Personal injury is any injury that can occur to you due to no fault of your own. Someone else is usually responsible, either directly such as an automobile injury, or due to negligence.

Here are some personal injury cases and how they affect the injured.

  • Slip and fall injuries: a prime example of a business owner or proprietor not providing adequate coverage to make an area safe for passage. Slip and fall injuries can result from ice, spills, standing water, or other hazards that can cause falls. A property owner or caretaker is responsible for the safety of their patrons and visitors to indicate these dangers and clean them up as soon as possible. Neglecting to do so can change a life forever.
  • Truck injuries: Trucks haul millions of tons of product from coast to coast each year. Drivers should adhere to the rules of the road and pass rigorous training courses to ensure that their vehicles are not dangerous to others. Sometimes companies cut corners to save money by hiring poorly trained workers, drivers who take substances to increase their time on the road, and ignoring safety equipment or procedures. The consequences can be dire, and the trucking companies need to be held accountable for damages done to you to save a buck.
  • Automotive injuries: Each year, thousands of people sustain injuries in automobile accidents. The resulting hospital bills, injuries, and permanent disabilities sum up to billions of dollars. There is an expectation that those who have survived an accident, even through no fault of their own, have to recoup the damages on their own. An attorney can help you piece your life back together. The force of two vehicles colliding or a car striking a pedestrian are events that will forever change the direction of the victim’s life. A lawyer can help you with the process from beginning to end to ensure you receive compensation.
  • Motorcycle injuries: Motorcycles are iconic to a life of freedom and personal expression. However, motorcycles lose more often than not when it comes to highway collisions.

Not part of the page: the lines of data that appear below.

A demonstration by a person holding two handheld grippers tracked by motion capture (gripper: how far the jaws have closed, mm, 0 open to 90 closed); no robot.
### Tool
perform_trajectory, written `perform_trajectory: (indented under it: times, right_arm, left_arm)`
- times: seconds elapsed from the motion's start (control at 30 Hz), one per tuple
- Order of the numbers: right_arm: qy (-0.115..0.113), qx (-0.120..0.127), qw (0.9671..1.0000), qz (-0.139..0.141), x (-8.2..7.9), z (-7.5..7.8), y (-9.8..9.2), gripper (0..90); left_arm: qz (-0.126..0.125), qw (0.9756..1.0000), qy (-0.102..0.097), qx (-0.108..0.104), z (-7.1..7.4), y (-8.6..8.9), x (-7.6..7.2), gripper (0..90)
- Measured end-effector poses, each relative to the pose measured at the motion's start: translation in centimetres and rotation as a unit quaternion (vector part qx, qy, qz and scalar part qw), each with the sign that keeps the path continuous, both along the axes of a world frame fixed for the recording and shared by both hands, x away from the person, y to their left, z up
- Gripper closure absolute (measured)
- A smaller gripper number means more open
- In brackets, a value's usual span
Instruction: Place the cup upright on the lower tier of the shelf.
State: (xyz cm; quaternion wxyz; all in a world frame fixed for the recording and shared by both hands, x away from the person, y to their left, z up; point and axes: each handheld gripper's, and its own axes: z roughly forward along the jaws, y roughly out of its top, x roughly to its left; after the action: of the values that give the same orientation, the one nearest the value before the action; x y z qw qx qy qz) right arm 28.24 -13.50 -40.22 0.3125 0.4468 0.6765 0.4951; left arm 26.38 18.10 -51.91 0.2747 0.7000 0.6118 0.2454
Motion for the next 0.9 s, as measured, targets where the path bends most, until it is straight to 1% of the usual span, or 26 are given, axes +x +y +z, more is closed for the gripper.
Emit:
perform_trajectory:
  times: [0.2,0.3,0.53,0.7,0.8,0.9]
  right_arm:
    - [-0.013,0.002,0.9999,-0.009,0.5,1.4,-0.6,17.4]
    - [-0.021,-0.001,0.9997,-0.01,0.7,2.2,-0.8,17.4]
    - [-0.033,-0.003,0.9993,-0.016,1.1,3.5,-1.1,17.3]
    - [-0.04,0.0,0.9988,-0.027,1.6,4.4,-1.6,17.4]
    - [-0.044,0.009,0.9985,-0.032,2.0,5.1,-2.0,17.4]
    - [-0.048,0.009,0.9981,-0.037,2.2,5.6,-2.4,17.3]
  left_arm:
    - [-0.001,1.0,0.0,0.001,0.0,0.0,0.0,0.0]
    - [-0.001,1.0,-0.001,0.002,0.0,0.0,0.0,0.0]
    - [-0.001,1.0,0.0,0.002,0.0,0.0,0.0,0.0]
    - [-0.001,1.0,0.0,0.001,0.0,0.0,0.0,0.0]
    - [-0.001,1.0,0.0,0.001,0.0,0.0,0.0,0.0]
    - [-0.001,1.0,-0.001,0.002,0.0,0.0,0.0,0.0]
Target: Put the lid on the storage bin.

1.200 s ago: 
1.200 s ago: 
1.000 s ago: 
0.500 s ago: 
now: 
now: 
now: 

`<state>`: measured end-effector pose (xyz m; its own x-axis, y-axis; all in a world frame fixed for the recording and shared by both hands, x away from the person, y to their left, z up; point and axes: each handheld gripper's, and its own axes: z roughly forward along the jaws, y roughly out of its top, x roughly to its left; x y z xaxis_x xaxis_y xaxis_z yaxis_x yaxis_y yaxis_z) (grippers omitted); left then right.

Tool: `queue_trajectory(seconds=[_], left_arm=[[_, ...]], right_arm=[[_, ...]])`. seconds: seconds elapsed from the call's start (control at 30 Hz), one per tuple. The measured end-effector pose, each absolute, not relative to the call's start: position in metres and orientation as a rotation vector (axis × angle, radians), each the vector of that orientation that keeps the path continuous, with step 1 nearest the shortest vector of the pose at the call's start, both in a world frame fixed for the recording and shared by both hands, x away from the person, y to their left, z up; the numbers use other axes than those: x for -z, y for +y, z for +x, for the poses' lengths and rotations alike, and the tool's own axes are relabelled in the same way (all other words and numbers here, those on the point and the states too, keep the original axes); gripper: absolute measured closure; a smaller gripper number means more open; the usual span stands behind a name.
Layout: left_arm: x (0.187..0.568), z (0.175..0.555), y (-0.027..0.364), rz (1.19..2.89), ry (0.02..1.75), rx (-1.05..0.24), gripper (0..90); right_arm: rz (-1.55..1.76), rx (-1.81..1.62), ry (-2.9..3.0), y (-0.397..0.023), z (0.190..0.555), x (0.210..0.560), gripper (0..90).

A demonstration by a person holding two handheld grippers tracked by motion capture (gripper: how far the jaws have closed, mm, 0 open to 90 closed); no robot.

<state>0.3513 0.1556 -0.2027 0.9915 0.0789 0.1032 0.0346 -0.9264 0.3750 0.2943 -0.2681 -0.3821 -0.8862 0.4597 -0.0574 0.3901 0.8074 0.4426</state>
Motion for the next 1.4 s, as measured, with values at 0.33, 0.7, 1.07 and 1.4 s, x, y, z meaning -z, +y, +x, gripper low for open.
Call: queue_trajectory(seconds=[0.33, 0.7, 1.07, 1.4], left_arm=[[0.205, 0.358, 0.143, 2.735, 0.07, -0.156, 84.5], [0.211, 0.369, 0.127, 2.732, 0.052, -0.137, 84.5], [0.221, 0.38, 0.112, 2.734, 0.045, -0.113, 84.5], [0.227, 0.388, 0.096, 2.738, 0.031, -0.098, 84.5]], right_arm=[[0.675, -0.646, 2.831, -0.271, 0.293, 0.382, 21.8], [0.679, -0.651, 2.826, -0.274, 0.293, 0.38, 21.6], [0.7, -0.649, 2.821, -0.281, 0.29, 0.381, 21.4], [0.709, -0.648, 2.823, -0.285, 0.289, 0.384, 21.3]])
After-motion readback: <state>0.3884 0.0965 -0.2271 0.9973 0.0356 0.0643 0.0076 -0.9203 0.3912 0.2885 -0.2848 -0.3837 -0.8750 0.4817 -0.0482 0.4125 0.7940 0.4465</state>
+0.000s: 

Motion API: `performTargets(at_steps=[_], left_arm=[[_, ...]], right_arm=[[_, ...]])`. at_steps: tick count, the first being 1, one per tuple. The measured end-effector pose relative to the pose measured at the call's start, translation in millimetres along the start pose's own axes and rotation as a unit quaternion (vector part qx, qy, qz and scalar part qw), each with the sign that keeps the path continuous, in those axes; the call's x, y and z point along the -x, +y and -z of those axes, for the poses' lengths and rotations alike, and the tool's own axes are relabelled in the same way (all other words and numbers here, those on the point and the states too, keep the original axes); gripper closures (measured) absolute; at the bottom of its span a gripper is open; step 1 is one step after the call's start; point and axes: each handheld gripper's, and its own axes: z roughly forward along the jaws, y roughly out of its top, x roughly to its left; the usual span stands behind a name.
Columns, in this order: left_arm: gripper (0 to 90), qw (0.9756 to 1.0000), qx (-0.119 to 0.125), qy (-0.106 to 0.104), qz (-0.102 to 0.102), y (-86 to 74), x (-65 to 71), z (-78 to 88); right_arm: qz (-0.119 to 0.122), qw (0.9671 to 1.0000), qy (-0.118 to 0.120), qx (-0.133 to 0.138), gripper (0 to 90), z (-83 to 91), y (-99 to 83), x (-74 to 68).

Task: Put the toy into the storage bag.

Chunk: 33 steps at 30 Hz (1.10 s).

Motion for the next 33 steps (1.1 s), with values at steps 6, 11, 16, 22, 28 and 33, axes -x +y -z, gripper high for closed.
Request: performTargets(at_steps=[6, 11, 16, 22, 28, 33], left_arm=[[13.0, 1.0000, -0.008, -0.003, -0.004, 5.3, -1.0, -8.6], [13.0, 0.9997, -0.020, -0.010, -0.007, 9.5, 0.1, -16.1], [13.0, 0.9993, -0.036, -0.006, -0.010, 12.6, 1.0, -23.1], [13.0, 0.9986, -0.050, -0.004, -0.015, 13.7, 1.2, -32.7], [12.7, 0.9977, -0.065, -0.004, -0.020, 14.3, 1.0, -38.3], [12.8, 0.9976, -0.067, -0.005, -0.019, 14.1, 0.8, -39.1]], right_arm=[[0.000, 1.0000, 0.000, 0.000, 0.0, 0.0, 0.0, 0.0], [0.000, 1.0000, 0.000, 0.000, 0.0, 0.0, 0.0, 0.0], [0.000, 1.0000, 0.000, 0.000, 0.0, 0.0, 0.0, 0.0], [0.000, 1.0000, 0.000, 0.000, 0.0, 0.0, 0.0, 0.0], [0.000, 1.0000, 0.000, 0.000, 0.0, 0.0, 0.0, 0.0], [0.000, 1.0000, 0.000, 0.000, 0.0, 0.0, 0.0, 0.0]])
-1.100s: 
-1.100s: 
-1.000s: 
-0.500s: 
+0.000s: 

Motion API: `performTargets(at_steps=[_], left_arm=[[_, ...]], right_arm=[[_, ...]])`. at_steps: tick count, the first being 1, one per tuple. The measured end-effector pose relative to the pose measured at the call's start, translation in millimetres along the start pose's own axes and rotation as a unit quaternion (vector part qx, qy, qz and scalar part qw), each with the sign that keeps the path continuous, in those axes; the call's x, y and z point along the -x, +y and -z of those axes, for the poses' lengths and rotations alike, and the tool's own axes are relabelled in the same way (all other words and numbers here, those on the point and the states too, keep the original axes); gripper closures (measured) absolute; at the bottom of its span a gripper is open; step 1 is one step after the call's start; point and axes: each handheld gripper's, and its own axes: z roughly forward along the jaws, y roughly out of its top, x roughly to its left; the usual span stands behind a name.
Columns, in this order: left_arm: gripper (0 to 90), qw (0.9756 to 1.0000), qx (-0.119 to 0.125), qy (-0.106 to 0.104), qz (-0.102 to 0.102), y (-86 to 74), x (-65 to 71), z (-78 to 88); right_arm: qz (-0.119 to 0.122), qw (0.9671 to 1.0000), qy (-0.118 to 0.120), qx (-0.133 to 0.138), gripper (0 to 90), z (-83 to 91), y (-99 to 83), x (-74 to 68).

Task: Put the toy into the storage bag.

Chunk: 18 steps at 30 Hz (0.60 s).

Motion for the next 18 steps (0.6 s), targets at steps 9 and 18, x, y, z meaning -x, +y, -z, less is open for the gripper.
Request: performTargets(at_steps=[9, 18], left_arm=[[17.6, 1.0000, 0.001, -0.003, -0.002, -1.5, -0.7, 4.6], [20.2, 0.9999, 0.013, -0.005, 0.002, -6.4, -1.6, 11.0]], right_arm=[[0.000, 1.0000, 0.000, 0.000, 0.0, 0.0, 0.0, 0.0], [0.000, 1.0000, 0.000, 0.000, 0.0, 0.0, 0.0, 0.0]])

Motorcycle accidents are responsible for some of the most severe vehicle related injuries because the other drivers may have difficulty seeing them. Motorcycles are also often subject to the conditions of the road, the ability of other drivers, and any number of factors. Surviving an accident is just the beginning. Rehabilitation, surgeries, and even permanent disabilities are often the result of a motorcycle crash.
  • Work-related injuries: Each day we go to work, we don’t usually think we are putting our safety into someone else’s hands. Federal and state regulations have gone a long way in protecting the health and well-being of workers, but often, employers have resorted to cutting corners to save money. Some workplaces are unnecessarily hazardous, with inadequate training, safety infrastructure, and dangerous, improperly maintained equipment. These workplaces could have prevented many of these injuries, and litigation is one way to make sure that you receive compensation for damages.
  • Animal bites: Pet owners have a responsibility to their neighbors to keep their animals restrained and prevent them from hurting others. But each year, thousands of preventable injuries from animal attacks occur. Pet owners must be held liable for the losses incurred by their animals. Bites can cause serious injury, disfigurement, permanent damage, and even death. A lawyer can help you navigate the landscape of courtrooms and mediation to ensure you receive compensation for your loss.
  • Nursing home cases: We sometimes ask for help when it comes to the needs of our elders. When we entrust our loved ones with the caretakers at a nursing home, it is done so with the best interest of our family members at heart. Too often has this trust been broken at the expense of our elders, with neglect, dangerous facilities, and outright abuse leading to injuries or even death of our loved ones. Most of the time, these injuries could have been prevented but resulted from a nursing home neglecting its residents out of sheer greed.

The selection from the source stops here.